METHODS: A total of 239 pseudophakic eyes of 239 patients who underwent 23-G (n = 159) or 25-G MIVS (n = 80) for removal of idiopathic epiretinal membrane between March 2010 and March 2013 were included in this retrospective study. Patients were followed up on postoperative 1 day, 1 week, 1, 3, and 6 months. Postoperative visual acuity, intraocular pressure, and intraoperative or postoperative complications were compared between the 23-G and 25-G MIVS groups.

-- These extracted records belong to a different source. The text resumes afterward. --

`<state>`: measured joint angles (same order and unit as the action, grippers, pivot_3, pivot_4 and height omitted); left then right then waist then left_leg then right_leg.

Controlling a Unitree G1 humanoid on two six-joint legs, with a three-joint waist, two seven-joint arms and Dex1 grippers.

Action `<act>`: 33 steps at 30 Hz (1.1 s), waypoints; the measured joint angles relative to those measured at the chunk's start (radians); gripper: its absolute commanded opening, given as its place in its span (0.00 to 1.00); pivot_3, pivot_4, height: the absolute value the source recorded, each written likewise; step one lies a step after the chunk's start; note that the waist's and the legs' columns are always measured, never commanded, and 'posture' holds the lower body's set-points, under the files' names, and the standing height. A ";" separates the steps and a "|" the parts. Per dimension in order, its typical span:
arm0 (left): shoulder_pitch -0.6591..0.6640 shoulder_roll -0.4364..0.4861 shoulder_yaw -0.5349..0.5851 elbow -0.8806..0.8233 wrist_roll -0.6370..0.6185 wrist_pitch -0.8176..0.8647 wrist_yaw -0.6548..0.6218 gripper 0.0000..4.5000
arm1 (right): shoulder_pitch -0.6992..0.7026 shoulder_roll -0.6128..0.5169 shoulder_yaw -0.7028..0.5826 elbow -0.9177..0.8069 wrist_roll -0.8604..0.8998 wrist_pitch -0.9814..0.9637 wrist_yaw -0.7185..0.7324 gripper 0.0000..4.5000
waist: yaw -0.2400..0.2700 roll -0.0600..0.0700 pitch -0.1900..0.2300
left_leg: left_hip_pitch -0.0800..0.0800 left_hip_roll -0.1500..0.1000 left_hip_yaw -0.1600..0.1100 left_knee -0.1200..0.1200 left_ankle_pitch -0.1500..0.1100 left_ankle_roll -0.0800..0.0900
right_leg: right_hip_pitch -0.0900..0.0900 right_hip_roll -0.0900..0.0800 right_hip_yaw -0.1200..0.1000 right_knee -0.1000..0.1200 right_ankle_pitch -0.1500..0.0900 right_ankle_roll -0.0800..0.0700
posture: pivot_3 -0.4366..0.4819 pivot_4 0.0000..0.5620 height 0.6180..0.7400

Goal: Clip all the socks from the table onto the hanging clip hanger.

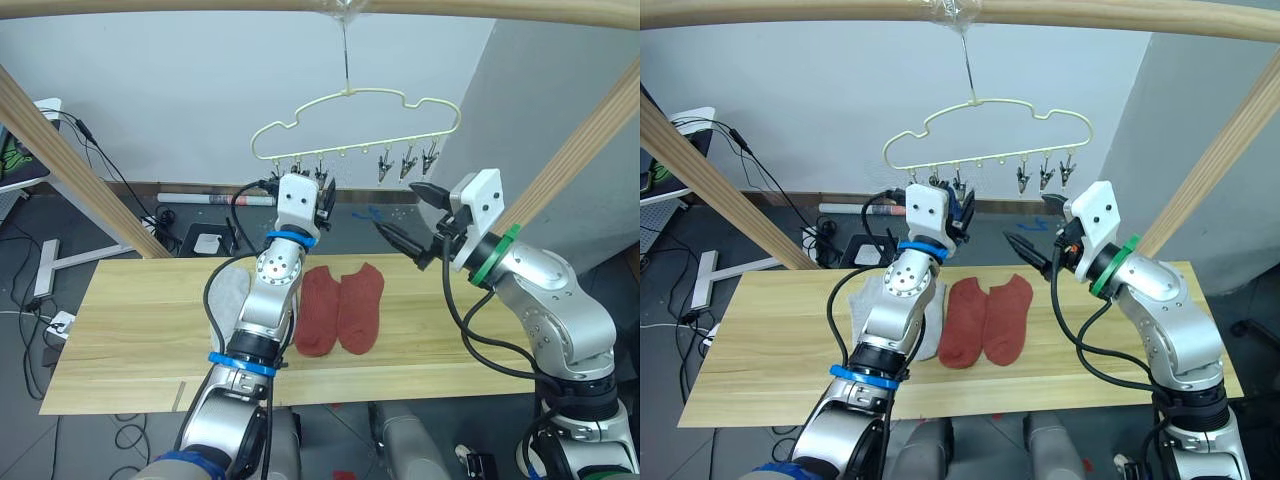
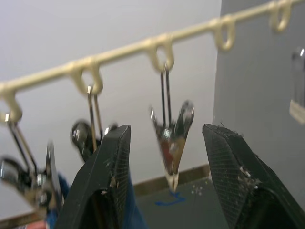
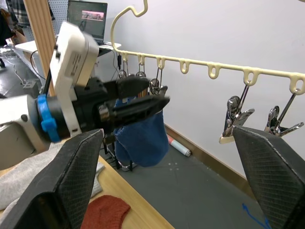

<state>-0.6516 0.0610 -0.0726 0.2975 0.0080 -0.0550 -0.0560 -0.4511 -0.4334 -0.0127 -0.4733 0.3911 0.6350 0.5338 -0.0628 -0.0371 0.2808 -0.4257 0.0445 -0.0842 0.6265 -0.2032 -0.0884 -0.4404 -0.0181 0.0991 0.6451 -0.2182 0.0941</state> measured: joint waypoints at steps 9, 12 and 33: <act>-0.010 -0.009 0.001 0.033 0.014 -0.018 0.002 0.54 | -0.001 -0.005 -0.004 0.000 0.020 0.008 -0.014 1.00 | -0.004 0.000 0.000 | 0.000 0.000 0.000 0.000 0.000 0.000 | 0.000 0.000 0.000 0.000 0.000 0.000 | 0.33 0.46 1.00; -0.016 -0.010 0.002 0.033 0.014 -0.021 0.002 0.54 | -0.001 -0.009 -0.004 0.000 0.023 0.008 -0.014 1.00 | -0.007 0.000 0.000 | 0.000 0.000 0.000 0.000 0.000 0.000 | 0.000 0.000 0.000 0.000 0.000 0.000 | 0.33 0.46 1.00; -0.042 -0.001 0.015 0.075 0.056 -0.042 0.042 0.23 | -0.001 -0.020 -0.004 0.000 0.027 0.010 -0.029 1.00 | -0.022 0.000 0.000 | 0.000 0.000 0.000 0.000 0.000 0.000 | 0.000 0.000 0.000 0.001 0.000 0.000 | 0.33 0.47 1.00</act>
<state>-0.6938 0.0595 -0.0579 0.3729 0.0637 -0.0975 -0.0140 -0.4526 -0.4536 -0.0166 -0.4734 0.4185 0.6449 0.5051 -0.0843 -0.0371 0.2808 -0.4256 0.0445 -0.0842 0.6268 -0.2032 -0.0883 -0.4404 -0.0181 0.0992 0.6457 -0.2181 0.0943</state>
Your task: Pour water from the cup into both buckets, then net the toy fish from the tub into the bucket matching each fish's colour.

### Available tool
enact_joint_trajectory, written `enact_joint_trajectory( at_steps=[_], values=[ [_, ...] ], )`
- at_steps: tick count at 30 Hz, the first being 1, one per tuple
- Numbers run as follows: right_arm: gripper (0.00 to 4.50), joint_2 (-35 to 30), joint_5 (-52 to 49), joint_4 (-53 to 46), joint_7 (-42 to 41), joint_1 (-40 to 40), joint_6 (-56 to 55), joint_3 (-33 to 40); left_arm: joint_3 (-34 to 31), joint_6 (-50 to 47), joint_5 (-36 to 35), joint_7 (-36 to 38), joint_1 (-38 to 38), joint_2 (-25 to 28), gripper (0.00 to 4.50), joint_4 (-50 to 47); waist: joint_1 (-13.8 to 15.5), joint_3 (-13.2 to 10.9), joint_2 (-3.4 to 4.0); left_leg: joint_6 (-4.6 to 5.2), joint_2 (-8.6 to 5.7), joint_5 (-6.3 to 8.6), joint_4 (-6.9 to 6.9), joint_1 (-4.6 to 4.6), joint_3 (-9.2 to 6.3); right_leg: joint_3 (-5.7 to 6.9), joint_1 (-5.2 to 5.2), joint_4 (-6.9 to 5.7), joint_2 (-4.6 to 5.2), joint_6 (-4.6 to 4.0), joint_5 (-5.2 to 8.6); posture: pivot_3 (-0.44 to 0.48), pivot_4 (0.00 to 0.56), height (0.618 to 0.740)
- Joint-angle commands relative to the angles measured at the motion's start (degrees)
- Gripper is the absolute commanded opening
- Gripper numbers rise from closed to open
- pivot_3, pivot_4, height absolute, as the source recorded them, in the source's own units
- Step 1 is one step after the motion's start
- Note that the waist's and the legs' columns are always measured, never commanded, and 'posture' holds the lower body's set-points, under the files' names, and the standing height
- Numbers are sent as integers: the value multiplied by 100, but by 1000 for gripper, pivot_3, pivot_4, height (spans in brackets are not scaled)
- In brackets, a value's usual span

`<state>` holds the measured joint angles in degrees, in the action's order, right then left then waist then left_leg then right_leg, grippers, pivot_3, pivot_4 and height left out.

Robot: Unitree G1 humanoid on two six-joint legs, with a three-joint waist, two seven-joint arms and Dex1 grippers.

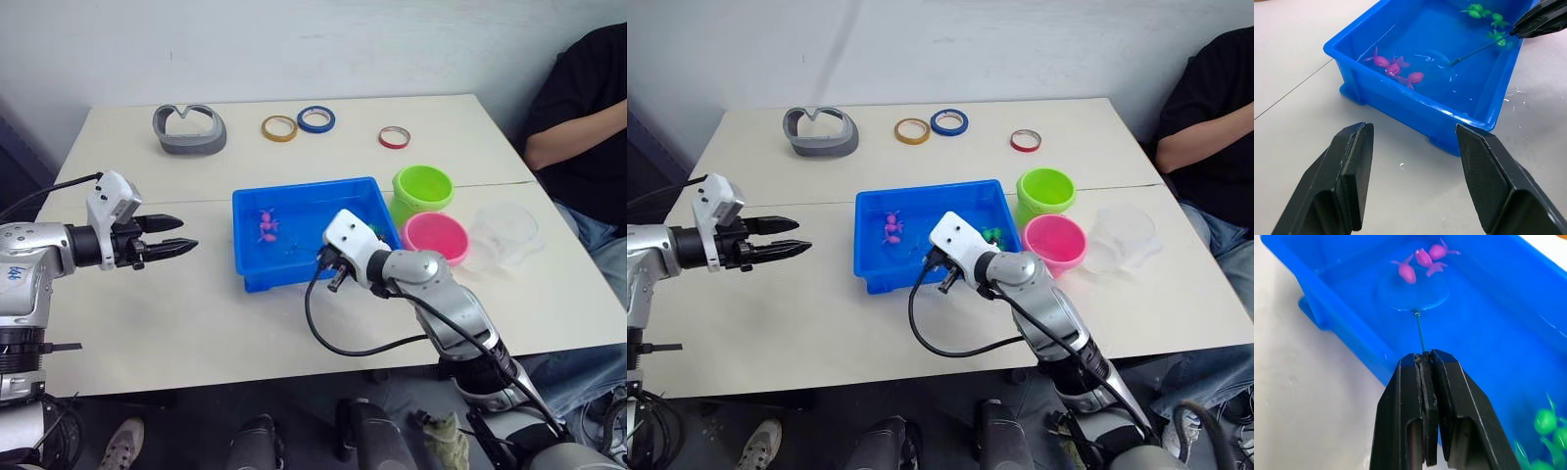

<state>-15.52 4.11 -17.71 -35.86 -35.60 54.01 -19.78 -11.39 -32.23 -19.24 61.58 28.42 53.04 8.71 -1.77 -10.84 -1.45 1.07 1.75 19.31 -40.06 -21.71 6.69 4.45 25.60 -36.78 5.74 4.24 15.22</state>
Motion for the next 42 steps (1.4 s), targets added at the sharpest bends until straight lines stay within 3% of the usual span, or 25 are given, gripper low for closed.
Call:
enact_joint_trajectory(
  at_steps=[1,6,15,31,42],
  values=[
    [0,128,-268,-177,66,-157,121,223,-233,-8,-134,-32,-15,175,2970,-236,0,0,0,-1,0,1,0,0,0,0,0,0,0,0,0,0,150,713],
    [0,190,-733,-515,104,-243,719,644,-212,-6,-175,-63,-25,161,2970,-263,2,0,0,-1,0,2,1,-1,-1,0,0,3,3,0,0,0,150,713],
    [0,-277,-1353,-1332,69,-156,1483,1044,-92,129,-321,87,164,-2,2970,-253,6,0,1,-4,1,4,9,-8,-8,0,4,15,3,-4,2,0,150,713],
    [0,-839,-2117,-1821,212,-55,1636,1500,213,302,-409,446,381,-135,2970,-146,17,0,1,-3,1,4,7,-49,-12,16,35,24,-3,-2,1,0,150,713],
    [0,-1925,-2771,-2655,11,772,1319,3198,998,813,-357,1246,1284,-832,2970,376,154,0,0,8,-3,8,3,-56,-7,15,33,33,-17,3,-2,0,150,713]
  ],
)
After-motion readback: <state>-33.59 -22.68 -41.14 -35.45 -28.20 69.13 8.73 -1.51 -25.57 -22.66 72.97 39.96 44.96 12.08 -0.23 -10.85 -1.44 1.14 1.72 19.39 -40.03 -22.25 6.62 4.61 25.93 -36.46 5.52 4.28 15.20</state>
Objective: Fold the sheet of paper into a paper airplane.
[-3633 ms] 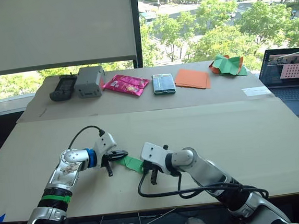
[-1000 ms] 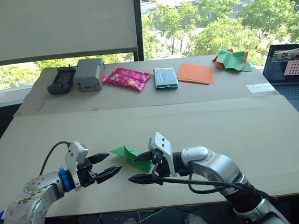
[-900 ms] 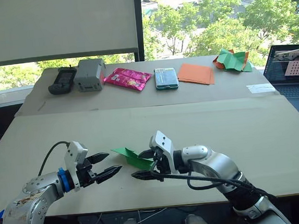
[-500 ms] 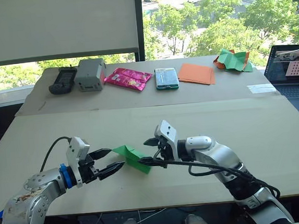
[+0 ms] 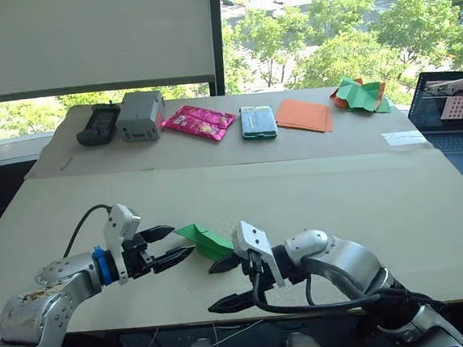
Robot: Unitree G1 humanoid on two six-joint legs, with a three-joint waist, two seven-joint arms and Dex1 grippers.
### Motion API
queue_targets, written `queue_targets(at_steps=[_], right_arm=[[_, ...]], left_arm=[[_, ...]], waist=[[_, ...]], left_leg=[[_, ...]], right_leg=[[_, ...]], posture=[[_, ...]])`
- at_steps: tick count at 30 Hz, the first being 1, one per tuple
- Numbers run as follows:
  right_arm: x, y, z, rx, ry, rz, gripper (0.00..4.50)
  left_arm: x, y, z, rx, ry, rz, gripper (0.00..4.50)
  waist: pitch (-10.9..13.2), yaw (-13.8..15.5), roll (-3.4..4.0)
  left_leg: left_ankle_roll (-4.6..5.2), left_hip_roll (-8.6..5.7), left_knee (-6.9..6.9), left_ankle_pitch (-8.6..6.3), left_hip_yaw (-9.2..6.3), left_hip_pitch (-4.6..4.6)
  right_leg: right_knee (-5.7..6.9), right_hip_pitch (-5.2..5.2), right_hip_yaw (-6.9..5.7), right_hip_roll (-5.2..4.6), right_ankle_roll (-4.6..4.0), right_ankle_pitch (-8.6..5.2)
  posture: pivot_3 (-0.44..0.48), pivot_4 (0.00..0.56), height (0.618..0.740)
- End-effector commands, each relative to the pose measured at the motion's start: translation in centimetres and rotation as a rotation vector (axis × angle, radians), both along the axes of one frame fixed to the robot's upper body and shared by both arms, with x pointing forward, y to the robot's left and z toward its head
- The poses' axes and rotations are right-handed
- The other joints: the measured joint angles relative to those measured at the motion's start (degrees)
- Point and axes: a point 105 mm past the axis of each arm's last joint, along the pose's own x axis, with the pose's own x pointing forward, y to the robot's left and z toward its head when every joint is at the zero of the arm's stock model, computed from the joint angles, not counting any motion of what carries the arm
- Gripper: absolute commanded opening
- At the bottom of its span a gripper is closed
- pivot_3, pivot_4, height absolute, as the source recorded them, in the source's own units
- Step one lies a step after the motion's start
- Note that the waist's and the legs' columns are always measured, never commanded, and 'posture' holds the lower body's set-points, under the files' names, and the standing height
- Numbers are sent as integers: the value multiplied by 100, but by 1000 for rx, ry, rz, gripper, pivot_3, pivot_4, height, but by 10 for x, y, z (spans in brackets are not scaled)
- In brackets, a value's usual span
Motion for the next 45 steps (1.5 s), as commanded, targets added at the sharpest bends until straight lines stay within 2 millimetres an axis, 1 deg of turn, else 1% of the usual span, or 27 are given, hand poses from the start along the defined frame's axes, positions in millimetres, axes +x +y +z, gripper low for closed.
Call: queue_targets(at_steps=[1,2,5,8,12,16,19,21,23,26,30,32,37,42,45], right_arm=[[18,5,12,46,-130,-98,4033],[19,5,12,51,-141,-107,4033],[38,4,27,111,-153,-225,4033],[49,0,32,136,-145,-283,4033],[57,-1,35,147,-139,-311,4033],[72,0,30,118,-138,-361,4033],[80,0,26,102,-144,-380,4033],[85,0,30,113,-152,-385,4033],[87,-1,36,125,-163,-382,4033],[89,-2,51,160,-183,-367,4033],[92,-6,66,164,-220,-354,4033],[94,-8,66,117,-267,-337,4033],[96,-9,55,-5,-403,-288,4033],[92,-6,55,-29,-498,-251,4033],[90,-4,51,-46,-523,-243,3189]], left_arm=[[-4,-8,13,6,-31,-27,4491],[-5,-9,13,6,-29,-27,4491],[-5,-12,16,2,-30,-29,4491],[-5,-12,16,0,-27,-26,4491],[-6,-10,16,-3,-24,-24,4491],[-6,-4,11,-9,-26,-12,4491],[-5,2,6,-10,-25,-2,4491],[-4,10,2,-23,-23,22,4491],[-3,15,0,-28,-23,29,4491],[-4,18,-4,-13,-30,19,4491],[-7,20,-2,-1,-44,-10,4491],[-8,23,0,9,-52,-15,4491],[-10,26,1,28,-65,-38,4491],[-13,28,1,38,-69,-45,4491],[-14,29,0,39,-69,-39,4500]], waist=[[0,-4,0],[-1,-12,-1],[-1,-11,-1],[-1,-10,-1],[-2,10,-4],[-2,-4,-4],[-2,-18,-3],[-2,-26,-3],[-2,-28,-3],[-1,-29,-2],[0,-22,0],[0,-23,1],[1,-33,3],[2,-68,4],[2,-68,4]], left_leg=[[0,0,0,0,1,0],[1,0,0,1,1,0],[2,1,-1,1,-3,9],[2,1,-1,1,-4,10],[2,0,0,1,-3,8],[2,0,0,1,0,9],[2,0,-1,1,0,13],[2,0,-1,1,0,11],[3,0,-1,2,0,11],[3,0,0,2,0,9],[2,0,-1,1,0,9],[2,1,-1,1,1,8],[2,1,-1,1,1,10],[2,1,-2,1,1,9],[2,1,-2,1,1,10]], right_leg=[[2,-1,1,0,0,0],[8,1,2,0,1,1],[16,6,2,7,2,2],[16,7,6,10,2,2],[12,11,11,10,2,2],[13,7,16,11,2,2],[15,9,18,13,1,2],[15,8,19,15,1,2],[15,8,21,16,1,2],[15,8,22,16,1,2],[15,8,22,16,1,2],[15,7,23,16,1,2],[14,7,23,16,1,2],[15,5,23,16,1,2],[15,5,23,16,1,2]], posture=[[0,150,706],[0,150,706],[0,150,706],[0,150,706],[0,150,706],[0,150,706],[0,150,706],[0,150,706],[0,150,706],[0,150,706],[0,150,706],[0,150,706],[0,150,706],[0,150,706],[0,150,706]])
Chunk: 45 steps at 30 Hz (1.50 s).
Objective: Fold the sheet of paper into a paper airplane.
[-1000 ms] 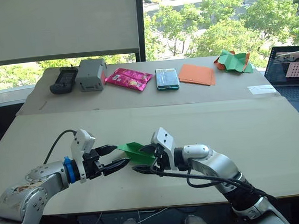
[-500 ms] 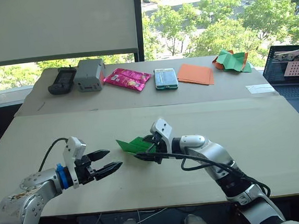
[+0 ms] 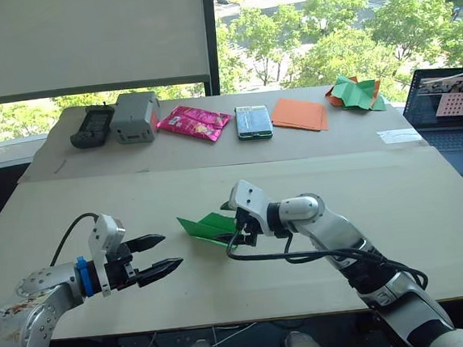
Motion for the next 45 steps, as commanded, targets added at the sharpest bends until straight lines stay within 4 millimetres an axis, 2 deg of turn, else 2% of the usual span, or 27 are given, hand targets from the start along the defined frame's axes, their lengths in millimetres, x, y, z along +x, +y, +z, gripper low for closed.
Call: queue_targets(at_steps=[1,9,13,23,30,35,37,41,43,45], right_arm=[[-6,6,10,-1,-87,35,2820],[-6,3,-11,-52,-54,24,42],[-5,2,-14,-50,-48,13,42],[-7,6,9,33,-62,7,42],[-5,0,-6,-11,-31,-17,42],[-5,-1,-6,-8,-28,-24,42],[-4,-1,-6,-11,-28,-28,606],[-4,-3,-11,-22,-20,-30,606],[-5,-2,-10,-21,-21,-25,1048],[-5,-2,-9,-19,-22,-26,1711]], left_arm=[[0,3,10,17,-55,2,4500],[-1,-4,11,17,-52,2,4500],[-1,-6,14,17,-52,-2,4500],[-1,-11,16,13,-46,-7,4500],[0,-14,16,7,-38,-9,4500],[0,-14,15,9,-31,-7,4500],[0,-15,15,6,-30,-6,4500],[0,-15,15,4,-27,-5,4500],[0,-15,15,4,-27,-5,4500],[0,-15,16,3,-26,-4,4500]], waist=[[0,0,0],[-1,7,-1],[-1,2,-1],[-1,5,-2],[-2,5,-3],[-2,2,-3],[-2,3,-3],[-2,6,-4],[-2,5,-4],[-3,4,-4]], left_leg=[[0,0,0,0,0,0],[0,0,0,0,1,0],[0,0,0,0,0,1],[1,0,0,0,0,2],[1,0,0,0,1,2],[1,0,0,1,0,3],[1,0,0,1,1,3],[1,0,0,1,1,3],[1,0,0,1,1,3],[1,0,0,1,1,3]], right_leg=[[0,0,0,0,0,0],[0,2,0,0,0,0],[2,2,1,0,0,0],[3,3,1,1,0,0],[4,4,1,1,0,0],[4,3,2,1,0,0],[4,3,2,1,0,0],[4,4,3,2,0,0],[4,4,3,2,0,0],[4,4,3,2,0,0]], posture=[[0,150,706],[0,150,706],[0,150,706],[0,150,706],[0,150,706],[0,150,706],[0,150,706],[0,150,706],[0,150,706],[0,150,706]])
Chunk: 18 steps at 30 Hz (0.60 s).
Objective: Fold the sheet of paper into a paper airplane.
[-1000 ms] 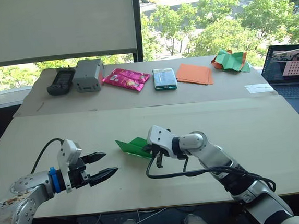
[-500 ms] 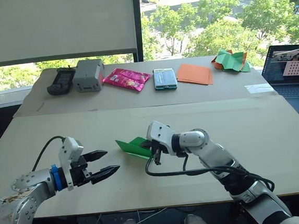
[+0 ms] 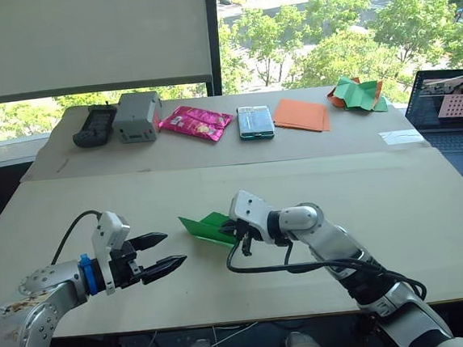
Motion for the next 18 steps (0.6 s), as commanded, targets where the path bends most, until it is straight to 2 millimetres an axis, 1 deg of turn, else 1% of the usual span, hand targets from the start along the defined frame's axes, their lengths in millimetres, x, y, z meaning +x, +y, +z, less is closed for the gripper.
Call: queue_targets(at_steps=[1,5,18], right_arm=[[0,1,7,10,-22,1,2059],[1,-1,2,-1,-10,-9,3384],[5,-3,-12,-13,47,-42,3384]], left_arm=[[-1,-5,9,0,-35,-21,4500],[-1,-5,9,0,-35,-19,4500],[-2,-6,8,1,-29,-17,4500]], waist=[[0,-1,0],[0,-1,0],[-2,-2,-3]], left_leg=[[0,0,0,0,0,1],[0,0,0,0,0,1],[1,0,0,1,0,2]], right_leg=[[0,0,0,0,0,0],[1,0,1,1,0,0],[4,2,4,3,0,1]], posture=[[0,150,706],[0,150,706],[0,150,706]])
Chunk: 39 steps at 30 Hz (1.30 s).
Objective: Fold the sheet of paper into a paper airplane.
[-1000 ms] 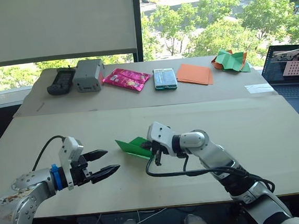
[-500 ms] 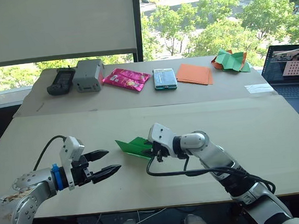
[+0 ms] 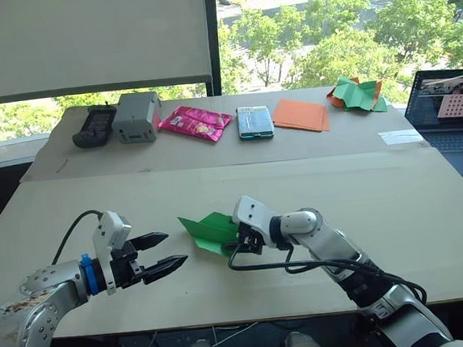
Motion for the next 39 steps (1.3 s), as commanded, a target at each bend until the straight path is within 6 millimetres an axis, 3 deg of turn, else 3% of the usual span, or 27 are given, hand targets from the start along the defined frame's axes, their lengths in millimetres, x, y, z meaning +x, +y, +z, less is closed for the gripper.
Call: queue_targets(at_steps=[1,10,16,22,24,28,30,35,39], right_arm=[[1,4,8,16,-15,5,3147],[1,7,4,12,-7,9,130],[0,8,10,24,-21,20,23],[1,2,32,97,-48,-24,23],[12,-20,48,162,-68,-160,23],[35,-85,66,220,-97,-509,23],[42,-127,69,206,-107,-718,23],[40,-212,60,187,-61,-1147,23],[34,-248,47,141,-26,-1309,23]], left_arm=[[-2,-5,8,4,-34,-24,4500],[-2,-5,8,2,-36,-22,4500],[-1,-9,13,-13,-55,-36,4500],[0,-16,16,-14,-75,-65,4500],[3,-22,22,7,-120,-75,4500],[6,-33,28,88,-213,-91,4500],[9,-39,27,163,-281,-102,4500],[14,-60,35,170,-391,-165,4500],[17,-77,51,84,-437,-205,4500]], waist=[[0,0,0],[0,0,0],[-1,1,-1],[-1,6,-2],[-1,25,-2],[-3,126,-2],[-3,151,-1],[-5,140,6],[-8,125,11]], left_leg=[[0,0,0,0,0,1],[0,0,0,0,0,1],[1,0,1,0,0,1],[1,0,1,1,0,0],[1,0,2,1,-1,2],[0,-1,9,1,1,-8],[-1,-2,10,0,3,-7],[0,-1,10,0,6,-9],[14,-2,12,9,5,-13]], right_leg=[[1,1,0,0,0,0],[2,1,2,2,1,1],[2,2,3,2,1,3],[3,3,4,3,2,10],[2,6,4,3,1,16],[0,6,4,3,-2,25],[-5,7,6,3,-3,25],[-4,4,8,3,-4,27],[-4,8,8,4,-2,37]], posture=[[0,150,706],[0,150,706],[0,150,706],[0,150,706],[0,150,706],[0,150,706],[0,150,706],[0,150,706],[0,150,706]])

RESULTS: Both groups showed a statistically significant improvement in best-corrected visual acuity at postoperative 1, 3, and 6 months (All P < 0.05). Furthermore, the mean change of best-corrected visual acuity was not significantly different between the 2 groups at postoperative 1, 3, and 6 months (P = 0.208, P = 0.547, and P = 0.519, respectively), but 25-G MIVS group showed faster visual recovery than 23-G MIVS group at postoperative 1 day and at 1 week (P = 0.015, and P < 0.001, respectively). Severe hypotony of intraocular pressure less than 6 mmHg (3 eyes, 1.9%) or intraocular pressure elevation over 30 mmHg at postoperative 1 day (3 eyes, 1.9%) was found in the 23-G group, but not in the 25-G group, and was not statistically different between the groups (P = 0.553). More eyes required intraoperative suturing of sclerotomy sites in the 23-G group (18 eyes, 11.3%), whereas none of the eyes in the 25-G group needed suturing of sclerotomy (P < 0.002).

CONCLUSION: Both 23-G and 25-G MIVS yielded comparable visual outcomes for surgical treatment of idiopathic epiretinal membrane in pseudophakic eyes. The 25-G MIVS was associated with faster visual recovery and less postoperative hypotony than 23-G surgery.